Marty Allen in a serious role plays a reporter for a scandal newspaper who reports on the singer.

==Background==
===Screenings===
The film premiered in Grand Rapids, Michigan in February, 1972.
The film opened Thursday April 20, 1972 at the Holland Theatre and was showing for a week.
It was scheduled for screening at the Peoria Christian Center on Saturday, July 19, 1975. The film was showing at the Grand Theatre in July 1976.
An organization called Christian Young People had the film showing at the Ottawa Technical High School at 8PM, April 26, 1979.

===Awards===
The film was nominated for two Image Awards.

===Releases===
The film was released on video with the title Jailbreakin.
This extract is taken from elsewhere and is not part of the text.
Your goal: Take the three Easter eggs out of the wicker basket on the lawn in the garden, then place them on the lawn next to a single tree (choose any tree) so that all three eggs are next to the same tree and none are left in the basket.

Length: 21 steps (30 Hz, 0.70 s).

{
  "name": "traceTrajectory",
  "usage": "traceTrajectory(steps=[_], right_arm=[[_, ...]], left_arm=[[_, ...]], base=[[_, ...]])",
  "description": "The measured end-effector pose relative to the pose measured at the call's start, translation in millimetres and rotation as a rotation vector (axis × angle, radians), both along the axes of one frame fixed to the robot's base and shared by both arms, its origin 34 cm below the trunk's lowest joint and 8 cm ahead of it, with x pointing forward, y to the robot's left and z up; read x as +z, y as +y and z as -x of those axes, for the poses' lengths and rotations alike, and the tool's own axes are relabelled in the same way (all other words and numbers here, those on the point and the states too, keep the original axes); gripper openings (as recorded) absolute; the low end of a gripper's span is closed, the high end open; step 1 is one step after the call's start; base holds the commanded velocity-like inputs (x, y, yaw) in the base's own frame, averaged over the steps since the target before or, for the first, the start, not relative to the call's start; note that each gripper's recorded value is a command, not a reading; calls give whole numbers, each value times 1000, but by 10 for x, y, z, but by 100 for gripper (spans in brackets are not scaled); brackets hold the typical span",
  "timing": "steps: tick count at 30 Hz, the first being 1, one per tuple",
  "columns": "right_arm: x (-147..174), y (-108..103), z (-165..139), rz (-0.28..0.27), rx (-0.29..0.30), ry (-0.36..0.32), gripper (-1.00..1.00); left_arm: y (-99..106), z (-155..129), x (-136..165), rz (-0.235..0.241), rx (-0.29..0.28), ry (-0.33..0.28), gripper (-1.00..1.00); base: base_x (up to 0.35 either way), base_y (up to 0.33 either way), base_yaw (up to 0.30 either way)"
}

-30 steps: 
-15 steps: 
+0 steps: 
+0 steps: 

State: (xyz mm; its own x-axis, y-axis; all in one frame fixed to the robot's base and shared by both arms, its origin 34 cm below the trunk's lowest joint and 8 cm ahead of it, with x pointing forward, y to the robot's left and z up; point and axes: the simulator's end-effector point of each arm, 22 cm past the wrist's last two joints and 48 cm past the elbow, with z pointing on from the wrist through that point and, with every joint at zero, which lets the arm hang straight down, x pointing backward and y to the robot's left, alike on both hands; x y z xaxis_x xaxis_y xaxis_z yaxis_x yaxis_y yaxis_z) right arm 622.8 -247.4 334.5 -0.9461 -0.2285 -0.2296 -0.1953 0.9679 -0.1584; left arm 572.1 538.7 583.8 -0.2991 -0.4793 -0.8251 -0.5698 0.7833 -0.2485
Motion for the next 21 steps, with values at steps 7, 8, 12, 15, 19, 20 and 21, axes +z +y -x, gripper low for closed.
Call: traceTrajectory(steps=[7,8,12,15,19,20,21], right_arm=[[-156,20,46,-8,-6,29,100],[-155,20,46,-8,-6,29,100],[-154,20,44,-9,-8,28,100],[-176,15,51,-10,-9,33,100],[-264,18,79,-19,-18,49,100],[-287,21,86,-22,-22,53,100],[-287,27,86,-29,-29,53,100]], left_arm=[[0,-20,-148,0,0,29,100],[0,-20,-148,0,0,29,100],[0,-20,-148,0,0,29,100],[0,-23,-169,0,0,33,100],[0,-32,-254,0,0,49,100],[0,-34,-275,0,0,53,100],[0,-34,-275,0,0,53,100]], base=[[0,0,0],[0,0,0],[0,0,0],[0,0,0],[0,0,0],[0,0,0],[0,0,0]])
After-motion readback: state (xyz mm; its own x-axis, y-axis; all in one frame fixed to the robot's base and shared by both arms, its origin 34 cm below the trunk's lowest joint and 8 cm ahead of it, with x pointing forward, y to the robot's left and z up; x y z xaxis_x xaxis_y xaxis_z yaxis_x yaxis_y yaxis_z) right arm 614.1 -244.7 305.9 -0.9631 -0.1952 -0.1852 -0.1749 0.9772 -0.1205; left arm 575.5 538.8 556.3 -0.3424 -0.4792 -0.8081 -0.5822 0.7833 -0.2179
It has also been released as Star-Crossed Roads. The video release is 78 minutes. A review by HR in 1972 running time as 107 minutes. Another source noted that a release of the film through Gateway Films had it 90 minutes.

===Reviews===
Hanko Herman of The Reformed Free Publishing Association referred to it as "a filthy piece of pornography" in his article "The Christian And Movies" that appeared in Issue: 11, 3/1/1972. This was due to some of the content in the film.

==Cast==
Johnny Green of Johnny Green and the Greenmen appears in the film. He band also contributed to the music.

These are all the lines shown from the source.